(What is being asked):
Read the data below. Every line holding the string "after" must be copied.

(Supplied data):
━━━━

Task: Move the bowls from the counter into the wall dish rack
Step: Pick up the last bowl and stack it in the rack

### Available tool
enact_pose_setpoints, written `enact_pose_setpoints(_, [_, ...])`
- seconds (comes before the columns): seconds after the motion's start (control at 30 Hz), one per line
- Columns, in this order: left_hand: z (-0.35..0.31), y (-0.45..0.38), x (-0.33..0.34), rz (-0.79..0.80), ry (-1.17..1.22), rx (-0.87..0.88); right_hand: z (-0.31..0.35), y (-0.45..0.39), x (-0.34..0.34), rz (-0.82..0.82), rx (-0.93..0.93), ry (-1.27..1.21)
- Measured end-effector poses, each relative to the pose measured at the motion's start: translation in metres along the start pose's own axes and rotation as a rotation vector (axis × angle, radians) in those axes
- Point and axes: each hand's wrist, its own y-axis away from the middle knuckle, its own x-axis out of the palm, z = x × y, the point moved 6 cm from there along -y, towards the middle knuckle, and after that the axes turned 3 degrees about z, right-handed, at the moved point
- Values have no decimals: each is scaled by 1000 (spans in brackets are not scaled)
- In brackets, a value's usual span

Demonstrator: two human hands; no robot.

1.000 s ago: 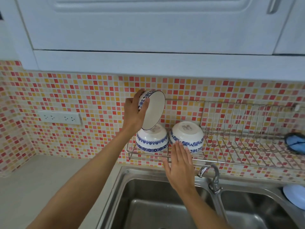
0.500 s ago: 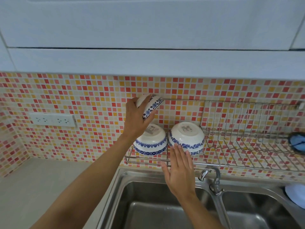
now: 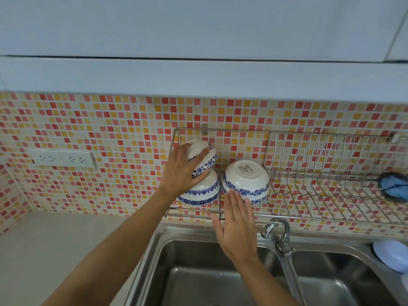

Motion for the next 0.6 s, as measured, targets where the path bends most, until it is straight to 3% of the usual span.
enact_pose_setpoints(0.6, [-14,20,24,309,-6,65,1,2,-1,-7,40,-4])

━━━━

(Answer for this exercise):
- seconds (comes before the columns): seconds after the motion's start (control at 30 Hz), one per line
- Point and axes: each hand's wrist, its own y-axis away from the middle knuckle, its own x-axis out of the palm, z = x × y, the point moved 6 cm from there along -y, towards the middle knuckle, and after that the axes turned 3 degrees about z, right-handed, at the moved point

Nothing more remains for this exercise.